Original implementation of the paper, Kiru Park, Timothy Patten and Markus Vincze, "Pix2Pose: Pix2Pose: Pixel-Wise Coordinate Regression of Objects for 6D Pose Estimation", ICCV 2019, https://arxiv.org/abs/1908.07433
Codes that have been used to produce results for the BOP challenge 2020 are updated. Thanks to PBR training images provided by the challenge, the results of LM-O, HB, and ITODD are significantly improved.
The modifications from the original implementation of the paper are follows,
1) Replaced the encoder part with the first three blocks of Resnet-50 with pre-trained weights using ImageNet.

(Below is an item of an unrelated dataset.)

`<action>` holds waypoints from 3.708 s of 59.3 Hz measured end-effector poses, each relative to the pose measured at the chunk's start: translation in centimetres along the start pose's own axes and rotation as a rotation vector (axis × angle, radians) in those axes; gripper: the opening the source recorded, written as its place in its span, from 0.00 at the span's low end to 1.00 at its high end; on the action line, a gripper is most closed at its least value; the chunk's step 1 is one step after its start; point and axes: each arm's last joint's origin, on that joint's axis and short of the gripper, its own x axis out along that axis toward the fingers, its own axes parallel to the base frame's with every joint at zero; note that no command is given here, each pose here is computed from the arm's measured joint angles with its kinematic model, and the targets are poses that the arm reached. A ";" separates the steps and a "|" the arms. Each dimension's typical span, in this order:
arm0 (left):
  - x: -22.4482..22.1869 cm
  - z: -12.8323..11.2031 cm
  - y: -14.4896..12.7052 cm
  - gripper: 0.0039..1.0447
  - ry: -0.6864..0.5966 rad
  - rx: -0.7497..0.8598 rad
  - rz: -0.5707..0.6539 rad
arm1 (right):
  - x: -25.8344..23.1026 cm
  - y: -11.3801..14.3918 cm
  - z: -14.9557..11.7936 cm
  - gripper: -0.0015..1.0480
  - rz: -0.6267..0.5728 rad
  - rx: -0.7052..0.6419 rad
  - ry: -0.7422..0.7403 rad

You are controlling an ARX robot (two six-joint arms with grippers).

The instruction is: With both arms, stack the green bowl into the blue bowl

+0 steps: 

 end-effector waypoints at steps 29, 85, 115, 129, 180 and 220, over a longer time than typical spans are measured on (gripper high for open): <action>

2) Increased a threshold for inlier pixels during PnP-Ransac operation (3 -> 5).
3) Detection results from Mask-RCNN are reused if predictions for each detection are not successful. In this case, Pix2Pose is performed for other objects that do not have good results yet.
6) A minor bug that causes bad detection results for the T-Less dataset is fixed. (different image resolutions were used during training and inference)
7) Increased the number of RPN proposals and NMS thresholds in Mask-RCNN (1000/0.7 to 2000/0.9), which produces more detection proposals
(w/ICP)
1) Parameters for the ICP refinement are optimized.
2) Adjusted inlier and outlier thresholds for Pix2Pose (inlier: 0.15 -> 0.2, outlier: [0.15,0.25,0.35] -> [0.2,0.3,0.35]).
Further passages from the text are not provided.